Task prompt = In the records below, find the line that contains "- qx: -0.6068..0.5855" and repeat it, along with each line after it, exactly as written.

*** Raw data

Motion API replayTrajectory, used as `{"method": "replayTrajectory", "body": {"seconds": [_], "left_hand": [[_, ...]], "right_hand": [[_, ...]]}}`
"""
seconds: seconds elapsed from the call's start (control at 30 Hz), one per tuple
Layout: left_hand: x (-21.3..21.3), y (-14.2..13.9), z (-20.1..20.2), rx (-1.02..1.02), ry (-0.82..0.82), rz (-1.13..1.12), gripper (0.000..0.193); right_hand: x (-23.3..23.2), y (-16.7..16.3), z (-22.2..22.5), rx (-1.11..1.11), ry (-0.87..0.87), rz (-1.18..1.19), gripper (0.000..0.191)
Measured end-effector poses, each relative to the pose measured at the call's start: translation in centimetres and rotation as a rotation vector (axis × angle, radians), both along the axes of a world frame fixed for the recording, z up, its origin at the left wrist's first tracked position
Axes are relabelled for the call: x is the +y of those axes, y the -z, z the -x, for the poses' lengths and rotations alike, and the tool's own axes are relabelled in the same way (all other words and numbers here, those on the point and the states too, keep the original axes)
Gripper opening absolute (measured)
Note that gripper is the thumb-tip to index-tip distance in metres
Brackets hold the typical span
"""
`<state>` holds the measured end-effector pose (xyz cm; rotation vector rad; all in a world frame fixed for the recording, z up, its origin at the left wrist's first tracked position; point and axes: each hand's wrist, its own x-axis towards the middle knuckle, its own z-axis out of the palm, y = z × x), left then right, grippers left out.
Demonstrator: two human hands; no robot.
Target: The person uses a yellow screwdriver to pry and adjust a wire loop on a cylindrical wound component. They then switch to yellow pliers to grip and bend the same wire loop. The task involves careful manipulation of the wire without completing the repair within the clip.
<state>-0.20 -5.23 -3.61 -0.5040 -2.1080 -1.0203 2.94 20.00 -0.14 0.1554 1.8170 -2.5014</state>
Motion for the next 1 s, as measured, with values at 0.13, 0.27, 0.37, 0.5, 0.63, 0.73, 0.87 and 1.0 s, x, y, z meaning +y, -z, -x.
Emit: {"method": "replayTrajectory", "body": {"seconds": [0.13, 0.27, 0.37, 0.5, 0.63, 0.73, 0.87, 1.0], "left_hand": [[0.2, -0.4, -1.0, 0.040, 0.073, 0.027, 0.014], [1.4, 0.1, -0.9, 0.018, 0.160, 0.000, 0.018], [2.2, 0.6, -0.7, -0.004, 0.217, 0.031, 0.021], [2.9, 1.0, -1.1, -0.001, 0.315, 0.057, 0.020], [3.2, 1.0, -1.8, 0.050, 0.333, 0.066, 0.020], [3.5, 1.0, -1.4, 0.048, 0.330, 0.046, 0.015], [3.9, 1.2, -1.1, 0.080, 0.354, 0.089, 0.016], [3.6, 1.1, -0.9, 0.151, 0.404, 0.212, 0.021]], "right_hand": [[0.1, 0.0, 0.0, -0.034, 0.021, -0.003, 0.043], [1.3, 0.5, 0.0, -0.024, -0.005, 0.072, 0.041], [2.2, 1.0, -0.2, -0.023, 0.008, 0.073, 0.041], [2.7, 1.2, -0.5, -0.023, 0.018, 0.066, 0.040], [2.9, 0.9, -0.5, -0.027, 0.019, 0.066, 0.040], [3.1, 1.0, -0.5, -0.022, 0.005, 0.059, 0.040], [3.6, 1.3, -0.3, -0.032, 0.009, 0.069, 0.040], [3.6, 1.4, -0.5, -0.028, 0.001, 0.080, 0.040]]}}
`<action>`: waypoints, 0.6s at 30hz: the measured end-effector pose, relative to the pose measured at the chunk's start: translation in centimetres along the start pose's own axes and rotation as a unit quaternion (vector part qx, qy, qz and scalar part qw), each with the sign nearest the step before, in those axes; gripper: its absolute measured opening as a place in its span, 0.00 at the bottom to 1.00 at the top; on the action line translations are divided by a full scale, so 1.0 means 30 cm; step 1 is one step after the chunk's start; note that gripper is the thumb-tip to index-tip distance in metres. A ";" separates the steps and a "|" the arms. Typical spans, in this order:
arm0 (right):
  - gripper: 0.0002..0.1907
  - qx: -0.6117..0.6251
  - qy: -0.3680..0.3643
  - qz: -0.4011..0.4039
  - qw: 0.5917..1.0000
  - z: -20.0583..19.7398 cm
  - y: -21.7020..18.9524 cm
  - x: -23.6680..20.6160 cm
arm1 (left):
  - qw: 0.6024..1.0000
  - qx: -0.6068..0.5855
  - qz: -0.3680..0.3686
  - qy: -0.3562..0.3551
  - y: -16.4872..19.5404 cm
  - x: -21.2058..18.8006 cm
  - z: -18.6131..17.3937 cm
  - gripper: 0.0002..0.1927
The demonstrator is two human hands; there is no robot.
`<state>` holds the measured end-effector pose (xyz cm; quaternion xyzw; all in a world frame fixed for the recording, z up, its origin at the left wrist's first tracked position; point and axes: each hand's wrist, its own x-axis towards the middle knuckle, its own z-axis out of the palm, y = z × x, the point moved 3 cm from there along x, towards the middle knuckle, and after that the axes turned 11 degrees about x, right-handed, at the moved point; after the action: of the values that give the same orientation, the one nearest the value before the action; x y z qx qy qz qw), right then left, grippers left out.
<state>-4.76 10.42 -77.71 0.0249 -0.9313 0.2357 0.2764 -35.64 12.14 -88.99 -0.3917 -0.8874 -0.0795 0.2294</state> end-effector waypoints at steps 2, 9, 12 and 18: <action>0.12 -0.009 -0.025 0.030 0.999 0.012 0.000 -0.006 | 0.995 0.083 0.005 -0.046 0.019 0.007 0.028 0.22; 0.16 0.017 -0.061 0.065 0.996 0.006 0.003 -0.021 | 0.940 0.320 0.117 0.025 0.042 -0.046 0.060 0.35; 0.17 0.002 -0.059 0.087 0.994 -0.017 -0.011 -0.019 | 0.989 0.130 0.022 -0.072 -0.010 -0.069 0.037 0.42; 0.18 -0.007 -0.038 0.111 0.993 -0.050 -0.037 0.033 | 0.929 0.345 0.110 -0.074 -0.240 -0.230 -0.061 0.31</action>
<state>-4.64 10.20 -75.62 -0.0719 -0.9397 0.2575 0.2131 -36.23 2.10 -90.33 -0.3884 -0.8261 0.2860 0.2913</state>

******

Result =
  - qx: -0.6068..0.5855
  - qz: -0.3680..0.3686
  - qy: -0.3562..0.3551
  - y: -16.4872..19.5404 cm
  - x: -21.2058..18.8006 cm
  - z: -18.6131..17.3937 cm
  - gripper: 0.0002..0.1927
The demonstrator is two human hands; there is no robot.
`<state>` holds the measured end-effector pose (xyz cm; quaternion xyzw; all in a world frame fixed for the recording, z up, its origin at the left wrist's first tracked position; point and axes: each hand's wrist, its own x-axis towards the middle knuckle, its own z-axis out of the palm, y = z × x, the point moved 3 cm from there along x, towards the middle knuckle, and after that the axes turned 11 degrees about x, right-handed, at the moved point; after the action: of the values that give the same orientation, the one nearest the value before the action; x y z qx qy qz qw), right then left, grippers left out.
<state>-4.76 10.42 -77.71 0.0249 -0.9313 0.2357 0.2764 -35.64 12.14 -88.99 -0.3917 -0.8874 -0.0795 0.2294</state> end-effector waypoints at steps 2, 9, 12 and 18: <action>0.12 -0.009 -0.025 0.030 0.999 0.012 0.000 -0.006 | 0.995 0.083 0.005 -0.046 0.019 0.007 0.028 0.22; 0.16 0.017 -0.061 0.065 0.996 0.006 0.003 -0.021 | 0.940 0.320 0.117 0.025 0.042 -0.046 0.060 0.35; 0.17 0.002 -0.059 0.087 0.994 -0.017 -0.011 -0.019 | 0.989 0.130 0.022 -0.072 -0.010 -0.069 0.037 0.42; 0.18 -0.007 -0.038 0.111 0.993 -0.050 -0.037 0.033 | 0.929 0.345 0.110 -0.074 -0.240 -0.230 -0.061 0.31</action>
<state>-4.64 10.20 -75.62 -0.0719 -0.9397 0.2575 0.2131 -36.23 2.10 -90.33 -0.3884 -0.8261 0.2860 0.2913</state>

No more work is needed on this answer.